◆景勝地・恵那峡

 エメラルドグリーンが美しい大きな湖であった。岐阜県にある恵那峡は木曽川の中流に位置する日本初のダム式発電所のあるダム湖である。ここは大井ダム付近から上流へ約12kmにわたる渓谷を云う。静かな湖面には遊覧船が両岸に深く侵食されて高く聳え立つ岩壁の間を滑り抜けていく。そこは屏風岩、獅子岩、軍艦岩、鏡岩などの奇石・怪石が造り出す雄大な自然美である。

 ダム建設が問題になっている現在。長野県をはじめ全国的にその波動は広がっている。経費削減が最も大きな理由なのだろうが、自然破壊や景観を損なうケースもあるようだ。しかしこの恵那峡を見る限り約80年の歳月を経た今では、自然の造形と人工物が見事に融合した四季折々の色彩際立つ景勝地になっている。

 恵那峡は中央自動車道の開通以来、首都圏、中部圏からの交通便が良くなったこともあり、風光明媚な行楽地として一層多くの人から人気を得るようになった。周辺には恵那峡ワンダーランドや恵那峡カントリークラブ、恵那峡ロープウェイをはじめ観光施設が数多く誕生した。しかし東京のディズニーランド、大阪のUSJ(ユニバーサルスタジオジャパン)をはじめ、近年若者の興味をそそるレジャーの多様化により、徐々に観光客も減少しているようである。

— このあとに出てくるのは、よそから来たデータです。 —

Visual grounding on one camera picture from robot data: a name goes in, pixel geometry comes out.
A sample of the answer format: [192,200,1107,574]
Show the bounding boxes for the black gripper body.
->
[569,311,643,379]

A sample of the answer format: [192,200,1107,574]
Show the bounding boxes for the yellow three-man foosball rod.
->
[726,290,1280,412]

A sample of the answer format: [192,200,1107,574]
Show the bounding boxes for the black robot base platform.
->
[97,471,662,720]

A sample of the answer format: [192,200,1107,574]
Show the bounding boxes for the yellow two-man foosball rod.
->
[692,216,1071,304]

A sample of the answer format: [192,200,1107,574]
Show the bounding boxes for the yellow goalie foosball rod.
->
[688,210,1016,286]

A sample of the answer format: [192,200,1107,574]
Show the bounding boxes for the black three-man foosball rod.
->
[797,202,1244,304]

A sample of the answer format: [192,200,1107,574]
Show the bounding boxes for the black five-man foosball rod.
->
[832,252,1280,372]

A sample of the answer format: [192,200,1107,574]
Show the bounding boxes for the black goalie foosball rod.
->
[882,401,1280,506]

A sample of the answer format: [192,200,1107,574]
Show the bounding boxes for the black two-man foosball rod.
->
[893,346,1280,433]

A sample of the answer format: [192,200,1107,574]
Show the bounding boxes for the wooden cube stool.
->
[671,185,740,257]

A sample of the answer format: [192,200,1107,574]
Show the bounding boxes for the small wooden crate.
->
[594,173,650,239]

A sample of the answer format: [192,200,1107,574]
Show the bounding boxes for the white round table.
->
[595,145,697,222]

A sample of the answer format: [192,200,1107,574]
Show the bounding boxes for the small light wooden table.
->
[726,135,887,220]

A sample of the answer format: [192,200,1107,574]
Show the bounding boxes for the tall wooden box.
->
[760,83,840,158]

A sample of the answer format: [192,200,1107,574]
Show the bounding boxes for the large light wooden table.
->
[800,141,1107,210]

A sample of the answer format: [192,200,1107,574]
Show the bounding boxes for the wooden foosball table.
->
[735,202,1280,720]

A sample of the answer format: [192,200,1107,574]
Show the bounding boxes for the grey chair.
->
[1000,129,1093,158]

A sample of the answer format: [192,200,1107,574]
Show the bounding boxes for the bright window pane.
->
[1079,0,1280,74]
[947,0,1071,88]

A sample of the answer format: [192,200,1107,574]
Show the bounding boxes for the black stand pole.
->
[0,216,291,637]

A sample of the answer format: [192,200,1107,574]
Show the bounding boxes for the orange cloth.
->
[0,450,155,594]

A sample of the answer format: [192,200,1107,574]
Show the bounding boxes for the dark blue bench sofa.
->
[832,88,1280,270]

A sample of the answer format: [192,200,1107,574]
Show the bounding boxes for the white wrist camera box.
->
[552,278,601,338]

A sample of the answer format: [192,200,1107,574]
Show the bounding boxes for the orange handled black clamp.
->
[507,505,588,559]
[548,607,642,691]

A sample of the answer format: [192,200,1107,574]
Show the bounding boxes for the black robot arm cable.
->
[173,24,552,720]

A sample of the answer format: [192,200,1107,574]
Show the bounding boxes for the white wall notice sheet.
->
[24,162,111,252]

 その時代にマッチした観光地。そして魅力ある観光施設は人の心を捉えることは確かだ。新しいものを求め、より楽しいものを追求するのは時の流れである。しかしそれが永続するとは決して思えない。目の前に見る恵那峡県立自然公園は10年、50年、100年経たとしても同じ自然の美しさを我々に与えてくれるに違いない。